Afterwards Piedad started writing letters to Samuel. Piedad always started her letters in the exact same way since Samuel died:

Samuel:

It’s been 18 years, 5 months and 4 days since you died .

What’s the weather like there, Samuel, is it summer or winter? It’s summer for us. Can you see the sun there? And thunder? How do you hear thunder? Just like we do? Did you hear the thunderstorm yesterday, Samuel?

We were at Rosa’s yesterday, in the sewing room, like always. Rosa, Martina, Mila and Dolores were there. Martina, Mila and Dolores have kids. Mila and Dolores both have doctor and lawyer kids. And Dolores’ grandchild plays tennis all over Europe .

There is this boy who is often at the sewing room lately. Rosa and Martina’s nephew. He lies on the ground and collects needles, this nephew of Rosa and Martina. And sometimes he asks: What is arthritis, Auntie?

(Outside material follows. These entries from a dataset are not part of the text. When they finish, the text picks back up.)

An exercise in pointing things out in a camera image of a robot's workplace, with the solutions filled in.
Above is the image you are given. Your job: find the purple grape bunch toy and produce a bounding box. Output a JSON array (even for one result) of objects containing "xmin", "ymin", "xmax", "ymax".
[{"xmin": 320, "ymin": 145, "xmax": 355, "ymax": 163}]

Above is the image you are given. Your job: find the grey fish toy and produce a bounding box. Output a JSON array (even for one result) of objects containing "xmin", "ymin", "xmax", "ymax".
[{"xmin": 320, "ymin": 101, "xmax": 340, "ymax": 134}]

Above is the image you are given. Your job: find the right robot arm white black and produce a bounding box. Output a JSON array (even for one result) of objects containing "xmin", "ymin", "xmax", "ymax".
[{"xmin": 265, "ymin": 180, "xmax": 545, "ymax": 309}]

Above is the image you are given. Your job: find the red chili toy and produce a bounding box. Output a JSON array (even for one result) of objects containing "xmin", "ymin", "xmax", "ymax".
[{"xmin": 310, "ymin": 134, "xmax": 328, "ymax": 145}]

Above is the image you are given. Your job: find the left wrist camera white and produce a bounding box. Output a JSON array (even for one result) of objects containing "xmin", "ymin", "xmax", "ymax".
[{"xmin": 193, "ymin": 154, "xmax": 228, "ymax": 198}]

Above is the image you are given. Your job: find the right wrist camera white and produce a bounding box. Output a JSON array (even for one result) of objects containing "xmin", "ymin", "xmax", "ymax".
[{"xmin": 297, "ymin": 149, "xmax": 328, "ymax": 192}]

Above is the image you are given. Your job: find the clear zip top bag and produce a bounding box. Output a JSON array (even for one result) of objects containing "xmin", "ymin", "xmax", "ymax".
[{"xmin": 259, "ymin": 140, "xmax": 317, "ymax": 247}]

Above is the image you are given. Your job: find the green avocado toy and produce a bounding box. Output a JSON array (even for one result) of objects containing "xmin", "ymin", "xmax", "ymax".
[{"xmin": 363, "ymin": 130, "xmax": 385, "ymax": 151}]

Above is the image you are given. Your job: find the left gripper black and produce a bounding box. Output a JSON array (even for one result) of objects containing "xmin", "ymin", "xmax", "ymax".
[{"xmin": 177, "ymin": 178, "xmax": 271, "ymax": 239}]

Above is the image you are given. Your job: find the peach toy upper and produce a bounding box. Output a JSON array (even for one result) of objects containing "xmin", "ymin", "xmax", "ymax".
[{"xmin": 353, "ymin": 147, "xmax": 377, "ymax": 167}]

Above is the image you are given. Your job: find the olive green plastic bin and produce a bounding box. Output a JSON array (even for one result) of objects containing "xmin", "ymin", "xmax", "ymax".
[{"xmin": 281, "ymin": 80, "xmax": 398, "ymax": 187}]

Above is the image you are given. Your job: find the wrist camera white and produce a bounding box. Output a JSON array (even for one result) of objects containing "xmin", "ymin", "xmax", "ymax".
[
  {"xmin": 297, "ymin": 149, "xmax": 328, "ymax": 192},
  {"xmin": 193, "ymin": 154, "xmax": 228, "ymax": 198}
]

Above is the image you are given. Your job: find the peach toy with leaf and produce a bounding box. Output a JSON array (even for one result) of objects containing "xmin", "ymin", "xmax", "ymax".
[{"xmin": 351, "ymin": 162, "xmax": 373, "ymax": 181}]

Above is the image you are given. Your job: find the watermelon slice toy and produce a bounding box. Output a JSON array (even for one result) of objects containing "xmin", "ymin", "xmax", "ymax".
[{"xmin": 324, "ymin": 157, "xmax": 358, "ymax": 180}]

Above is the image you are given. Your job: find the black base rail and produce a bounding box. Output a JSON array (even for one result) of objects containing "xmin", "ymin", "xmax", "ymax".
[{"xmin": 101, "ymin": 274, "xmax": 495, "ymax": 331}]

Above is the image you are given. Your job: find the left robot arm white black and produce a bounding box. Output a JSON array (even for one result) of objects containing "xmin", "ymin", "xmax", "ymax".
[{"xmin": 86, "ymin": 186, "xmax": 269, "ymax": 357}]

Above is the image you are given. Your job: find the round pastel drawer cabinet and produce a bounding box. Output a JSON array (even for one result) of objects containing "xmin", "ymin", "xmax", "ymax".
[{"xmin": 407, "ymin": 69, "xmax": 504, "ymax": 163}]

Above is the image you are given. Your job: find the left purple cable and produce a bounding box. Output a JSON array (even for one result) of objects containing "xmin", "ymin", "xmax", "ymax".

Piedad stopped writing and stared at Samuel’s photograph. She remembered a conversation from fifty-three years before. It was a mad conversation. Truth be told, Piedad and Samuel were very good at mad conversations. Especially in summer. Especially if a Southerly wind was blowing.

Piedad said:

“Prague? And what will we do in Prague, Samuel?”

“See the Eiffel Tower.”

“The Eiffel Tower? The Eiffel Tower is in Paris, Samuel.”

“But they’ll have postcards of the Eiffel Tower in Prague. They have postcards of the Eiffel Tower everywhere in the world. How many shall we buy, of these postcards?”

“Four,” Piedad.

“Four postcards of the Eiffel Tower,” Samuel.

And Piedad said:

“Then I would like to see the leaning tower of Pisa as well, since we’re in Prague.”

“Another four postcards of the leaning tower of Pisa. . and another one with the Colossus of Rhodes. How much does a postcard cost in Prague, Piedad?”

“Seven sesterces.”

And Samuel and Piedad had lots of conversations like that; Samuel liked conversations like those, and Piedad could remember them word by word fifty-three years later, while looking at his photograph. Piedad was very fond of Samuel’s quirkiness, especially in summer.